The shares nosedived last year with other mid-cap engineers amid fears of global recession. TI suffered more than most as the market questioned its purchase of some poor performing, low-margin businesses. The recovery has been based on preconceptions of a pick-up in some of TI's key markets, notably the oil, gas and paper industries.
Despite the shares' performance, they sit on a paltry - though perhaps not for the sector - historic price-earnings ratio of 12. The bull case says investors buying now may have missed out on the bottom, but in recompense have more certainty in the strength of TI's markets, and there's more to go for because the shares are on a discount. In reality, this is a tenuous position.
On the evidence from the interims, Forsheda, the speciality seals business, had flat sales and profits; TI says its changed the management to address the situation.
John Crane, which provides services to the oil and gas industry, saw profits fall 6 per cent and margins fall following the integration of poorer performing acquired businesses. TI reckons there's scope for doubling the margins in the acquired business from their present 5 per cent, but this will take some time - if it is indeed possible.
Aerospace profits rose a healthy 41 per cent, but only 10 per cent stripping out acquisitions. Autos saw underlying profits climb 14 per cent. But the outlook for process industries like oil and gas is benign, in aerospace and autos there are stormclouds lingering. It is doubtful whether the recent pick-up in automobile sales can be sustained; it is more widely expected the civil aviation industry is on the verge of downturn.

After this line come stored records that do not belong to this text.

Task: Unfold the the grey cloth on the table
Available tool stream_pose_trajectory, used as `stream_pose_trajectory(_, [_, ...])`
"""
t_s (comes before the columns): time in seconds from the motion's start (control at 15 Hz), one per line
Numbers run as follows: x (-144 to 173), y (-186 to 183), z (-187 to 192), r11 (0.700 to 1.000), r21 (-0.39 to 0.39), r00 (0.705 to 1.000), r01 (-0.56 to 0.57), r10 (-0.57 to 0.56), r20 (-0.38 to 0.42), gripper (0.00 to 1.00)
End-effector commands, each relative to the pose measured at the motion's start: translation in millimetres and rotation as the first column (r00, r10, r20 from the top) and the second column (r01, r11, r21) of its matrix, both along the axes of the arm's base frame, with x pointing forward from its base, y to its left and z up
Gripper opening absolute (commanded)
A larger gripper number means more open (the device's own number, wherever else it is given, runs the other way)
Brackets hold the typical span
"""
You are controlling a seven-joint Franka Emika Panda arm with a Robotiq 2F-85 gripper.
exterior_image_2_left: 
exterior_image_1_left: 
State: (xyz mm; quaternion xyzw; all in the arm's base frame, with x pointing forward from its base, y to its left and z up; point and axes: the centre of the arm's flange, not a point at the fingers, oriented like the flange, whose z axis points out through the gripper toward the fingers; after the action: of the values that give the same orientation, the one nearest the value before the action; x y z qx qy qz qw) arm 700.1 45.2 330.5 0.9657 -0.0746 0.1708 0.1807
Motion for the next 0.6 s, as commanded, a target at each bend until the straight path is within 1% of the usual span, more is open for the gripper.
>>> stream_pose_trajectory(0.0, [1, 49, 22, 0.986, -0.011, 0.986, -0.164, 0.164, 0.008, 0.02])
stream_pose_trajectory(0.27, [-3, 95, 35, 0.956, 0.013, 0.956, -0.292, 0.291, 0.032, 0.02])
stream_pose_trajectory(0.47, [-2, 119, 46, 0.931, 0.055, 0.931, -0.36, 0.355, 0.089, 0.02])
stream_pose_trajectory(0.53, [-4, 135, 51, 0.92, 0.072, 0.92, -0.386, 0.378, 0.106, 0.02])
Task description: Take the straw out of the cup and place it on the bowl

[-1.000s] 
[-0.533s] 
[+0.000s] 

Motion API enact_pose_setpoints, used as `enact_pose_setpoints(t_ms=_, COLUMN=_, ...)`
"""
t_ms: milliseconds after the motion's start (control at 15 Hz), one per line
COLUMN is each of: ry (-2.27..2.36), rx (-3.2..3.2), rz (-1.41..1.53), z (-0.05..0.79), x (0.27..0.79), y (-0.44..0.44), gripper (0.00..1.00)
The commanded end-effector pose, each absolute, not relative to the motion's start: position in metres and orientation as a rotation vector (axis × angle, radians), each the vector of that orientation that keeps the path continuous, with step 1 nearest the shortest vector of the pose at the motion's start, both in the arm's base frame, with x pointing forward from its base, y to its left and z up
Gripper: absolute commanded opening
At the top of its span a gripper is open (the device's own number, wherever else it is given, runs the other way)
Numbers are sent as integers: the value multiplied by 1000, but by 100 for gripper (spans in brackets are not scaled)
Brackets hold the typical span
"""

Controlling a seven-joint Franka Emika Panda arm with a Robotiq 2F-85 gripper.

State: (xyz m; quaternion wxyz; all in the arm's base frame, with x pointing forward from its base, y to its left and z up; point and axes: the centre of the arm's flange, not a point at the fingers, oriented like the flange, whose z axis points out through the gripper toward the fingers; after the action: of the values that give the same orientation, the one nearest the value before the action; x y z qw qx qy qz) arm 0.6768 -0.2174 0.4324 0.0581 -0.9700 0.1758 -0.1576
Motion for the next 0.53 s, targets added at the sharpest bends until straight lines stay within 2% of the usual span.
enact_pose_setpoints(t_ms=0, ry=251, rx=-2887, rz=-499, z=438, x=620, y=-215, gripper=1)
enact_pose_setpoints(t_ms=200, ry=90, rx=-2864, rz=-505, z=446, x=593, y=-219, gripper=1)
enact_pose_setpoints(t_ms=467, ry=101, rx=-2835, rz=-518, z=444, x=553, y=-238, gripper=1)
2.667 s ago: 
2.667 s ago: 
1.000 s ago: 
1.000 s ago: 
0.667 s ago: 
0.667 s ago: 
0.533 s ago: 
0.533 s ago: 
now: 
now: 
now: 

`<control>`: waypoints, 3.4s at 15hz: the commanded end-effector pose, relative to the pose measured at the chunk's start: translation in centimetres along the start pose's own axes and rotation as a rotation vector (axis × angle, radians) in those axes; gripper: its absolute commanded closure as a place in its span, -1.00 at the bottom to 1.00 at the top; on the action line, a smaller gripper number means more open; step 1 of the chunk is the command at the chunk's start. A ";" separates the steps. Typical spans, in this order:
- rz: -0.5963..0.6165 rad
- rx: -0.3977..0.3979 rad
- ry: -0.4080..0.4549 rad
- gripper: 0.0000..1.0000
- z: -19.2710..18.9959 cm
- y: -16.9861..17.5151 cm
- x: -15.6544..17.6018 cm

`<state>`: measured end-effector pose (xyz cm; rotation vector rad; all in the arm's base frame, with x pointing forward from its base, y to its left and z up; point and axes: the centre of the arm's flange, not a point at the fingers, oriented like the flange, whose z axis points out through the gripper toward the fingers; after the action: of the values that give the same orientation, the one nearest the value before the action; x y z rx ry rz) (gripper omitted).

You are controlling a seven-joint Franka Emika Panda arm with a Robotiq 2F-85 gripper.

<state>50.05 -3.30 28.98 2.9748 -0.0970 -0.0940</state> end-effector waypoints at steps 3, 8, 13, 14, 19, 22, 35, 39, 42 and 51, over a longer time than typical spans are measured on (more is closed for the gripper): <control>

The purchase of Germany's Busak-Samban yesterday will generate opportunities for cross-selling with Forsheda, and, given its pounds 400m of annual sales, TI has hardly overpaid. But that cross-fertilisation will not be enough to drive the shares forward. Analysts expect pre-tax profits of around pounds 245m this year and earnings of 34.1p per share, putting TI on a forward p/e of 15. TI's main markets are as unpredictable as ever and the shares are overvalued.